Di sisi penyedia layanan AI, perlu ada transparansi maksimal mengenai mekanisme pengumpulan, penyimpanan, dan pembagian data. Platform harus mempublikasikan kebijakan penyimpanan mereka: apakah gambar asli disimpan, di server negara mana, apakah data digunakan untuk melatih model atau dijual ke pihak ketiga, dan periode penyimpanan. Jika data digunakan untuk pelatihan, bisnis harus memberikan opsi "opt-in" yang jelas kepada pengguna, alih-alih persetujuan standar. Pada saat yang sama, perlu diterapkan mekanisme teknis untuk menghapus data sepenuhnya ketika pengguna meminta ("hak untuk dilupakan") dan langkah-langkah keamanan seperti enkripsi dan kontrol akses yang ketat.

Keputusan 13/2023/ND-CP tentang perlindungan data pribadi adalah dokumen hukum pertama yang secara tegas mendefinisikan: Data biometrik, termasuk citra wajah, termasuk dalam kelompok data pribadi sensitif dan harus dilindungi pada tingkat tertinggi.

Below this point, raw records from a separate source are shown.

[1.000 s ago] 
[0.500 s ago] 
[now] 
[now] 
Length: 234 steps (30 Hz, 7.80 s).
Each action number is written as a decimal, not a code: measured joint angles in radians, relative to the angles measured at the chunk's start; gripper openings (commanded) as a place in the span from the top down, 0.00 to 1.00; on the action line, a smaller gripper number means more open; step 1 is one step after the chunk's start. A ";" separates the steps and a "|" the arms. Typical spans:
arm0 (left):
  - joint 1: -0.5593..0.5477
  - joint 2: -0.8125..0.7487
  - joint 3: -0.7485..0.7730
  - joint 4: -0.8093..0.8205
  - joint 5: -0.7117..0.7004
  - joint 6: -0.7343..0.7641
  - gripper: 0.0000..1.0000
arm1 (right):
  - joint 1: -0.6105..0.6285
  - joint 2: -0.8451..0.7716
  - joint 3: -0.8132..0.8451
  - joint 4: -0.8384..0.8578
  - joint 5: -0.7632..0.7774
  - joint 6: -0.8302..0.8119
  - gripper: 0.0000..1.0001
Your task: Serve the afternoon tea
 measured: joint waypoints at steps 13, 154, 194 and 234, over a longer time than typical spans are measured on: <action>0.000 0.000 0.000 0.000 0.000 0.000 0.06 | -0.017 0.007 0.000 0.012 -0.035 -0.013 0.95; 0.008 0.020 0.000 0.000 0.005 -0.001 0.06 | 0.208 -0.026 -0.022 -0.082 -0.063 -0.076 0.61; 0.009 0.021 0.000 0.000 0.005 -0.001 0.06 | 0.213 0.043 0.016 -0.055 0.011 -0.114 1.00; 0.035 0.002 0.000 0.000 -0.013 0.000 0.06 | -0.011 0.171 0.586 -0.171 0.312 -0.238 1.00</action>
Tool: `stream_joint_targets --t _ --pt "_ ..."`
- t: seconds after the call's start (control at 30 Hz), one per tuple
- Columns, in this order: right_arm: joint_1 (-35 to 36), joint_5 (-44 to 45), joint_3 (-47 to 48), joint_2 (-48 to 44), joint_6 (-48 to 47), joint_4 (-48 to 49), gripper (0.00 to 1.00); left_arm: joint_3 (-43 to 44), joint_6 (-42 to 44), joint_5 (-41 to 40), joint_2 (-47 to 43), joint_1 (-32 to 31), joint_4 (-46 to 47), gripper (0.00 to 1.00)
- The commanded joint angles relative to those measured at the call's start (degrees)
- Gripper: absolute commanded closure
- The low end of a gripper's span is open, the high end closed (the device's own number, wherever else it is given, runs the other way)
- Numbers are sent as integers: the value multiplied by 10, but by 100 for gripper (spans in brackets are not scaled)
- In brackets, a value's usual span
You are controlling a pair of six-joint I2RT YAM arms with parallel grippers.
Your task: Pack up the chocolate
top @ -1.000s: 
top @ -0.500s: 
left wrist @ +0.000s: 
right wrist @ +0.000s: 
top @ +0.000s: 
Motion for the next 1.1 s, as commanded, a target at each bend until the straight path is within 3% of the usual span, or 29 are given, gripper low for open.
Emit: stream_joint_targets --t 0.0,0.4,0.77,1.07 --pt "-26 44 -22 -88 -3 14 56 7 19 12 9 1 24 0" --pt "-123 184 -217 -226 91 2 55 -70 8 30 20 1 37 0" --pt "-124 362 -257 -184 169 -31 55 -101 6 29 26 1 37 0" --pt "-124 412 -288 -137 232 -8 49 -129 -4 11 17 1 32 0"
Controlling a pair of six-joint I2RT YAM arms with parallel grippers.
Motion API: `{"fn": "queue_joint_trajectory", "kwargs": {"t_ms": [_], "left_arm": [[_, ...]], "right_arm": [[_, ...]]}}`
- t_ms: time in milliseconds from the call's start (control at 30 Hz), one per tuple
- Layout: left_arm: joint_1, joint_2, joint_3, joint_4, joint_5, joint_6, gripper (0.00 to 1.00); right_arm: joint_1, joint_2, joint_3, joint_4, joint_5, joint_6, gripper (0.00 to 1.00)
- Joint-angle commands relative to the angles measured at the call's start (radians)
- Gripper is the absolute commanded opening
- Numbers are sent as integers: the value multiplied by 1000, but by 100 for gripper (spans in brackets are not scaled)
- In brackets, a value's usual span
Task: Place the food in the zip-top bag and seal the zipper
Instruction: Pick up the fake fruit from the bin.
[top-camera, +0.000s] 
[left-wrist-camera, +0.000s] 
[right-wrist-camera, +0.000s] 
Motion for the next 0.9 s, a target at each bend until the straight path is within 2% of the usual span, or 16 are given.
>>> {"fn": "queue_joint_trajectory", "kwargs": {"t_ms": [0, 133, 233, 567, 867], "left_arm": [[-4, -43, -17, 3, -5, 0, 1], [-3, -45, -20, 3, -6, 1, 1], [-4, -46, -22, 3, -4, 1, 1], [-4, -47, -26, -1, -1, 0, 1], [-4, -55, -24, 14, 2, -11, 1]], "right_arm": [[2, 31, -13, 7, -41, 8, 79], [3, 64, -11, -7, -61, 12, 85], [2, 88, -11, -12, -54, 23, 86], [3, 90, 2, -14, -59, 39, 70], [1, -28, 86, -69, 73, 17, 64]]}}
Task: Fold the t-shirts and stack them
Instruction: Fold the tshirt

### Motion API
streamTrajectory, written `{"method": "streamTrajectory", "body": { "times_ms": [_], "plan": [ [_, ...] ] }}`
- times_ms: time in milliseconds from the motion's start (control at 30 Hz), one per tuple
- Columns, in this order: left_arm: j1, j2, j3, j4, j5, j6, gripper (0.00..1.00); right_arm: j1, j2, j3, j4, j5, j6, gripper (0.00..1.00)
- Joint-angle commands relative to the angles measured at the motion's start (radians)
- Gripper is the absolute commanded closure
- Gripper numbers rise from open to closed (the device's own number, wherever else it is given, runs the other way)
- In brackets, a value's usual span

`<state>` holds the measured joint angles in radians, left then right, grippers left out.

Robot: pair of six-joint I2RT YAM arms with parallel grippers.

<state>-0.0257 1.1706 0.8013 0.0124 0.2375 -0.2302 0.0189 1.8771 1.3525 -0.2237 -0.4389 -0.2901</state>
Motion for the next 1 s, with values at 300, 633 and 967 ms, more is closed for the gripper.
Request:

Berdasarkan peraturan, organisasi pemroses data harus transparan mengenai tujuan pengumpulan, memiliki persetujuan yang jelas dari subjek data, tidak boleh mentransfer data ke luar negeri tanpa memastikan standar keamanan, dan harus memiliki mekanisme untuk menghapus data atas permintaan pengguna.

Namun, sebagian besar aplikasi AI yang sedang tren saat ini tidak memiliki server di Vietnam, tidak memiliki persyaratan yang transparan, dan tidak menyediakan mekanisme penarikan data. Hal ini menimbulkan kebutuhan mendesak bagi badan pengelola: untuk memperkuat inspeksi, pengawasan, dan memberikan panduan yang lebih rinci bagi platform AI lintas batas, terutama dalam konteks jumlah data biometrik penduduk Vietnam yang terus meningkat dan menyebar ke lingkungan digital dengan kecepatan yang belum pernah terjadi sebelumnya.

Tren yang dihasilkan AI menawarkan kemudahan dan kesenangan instan, tetapi dapat berdampak jangka panjang jika pengguna tidak membekali diri dengan pengetahuan. Di era data, setiap gambar wajah merupakan aset digital yang berharga dan berisiko yang perlu dilindungi seperti rekening bank atau kartu identitas. Pengguna harus tetap waspada untuk menghindari gelombang kebocoran data biometrik yang dapat berdampak luas.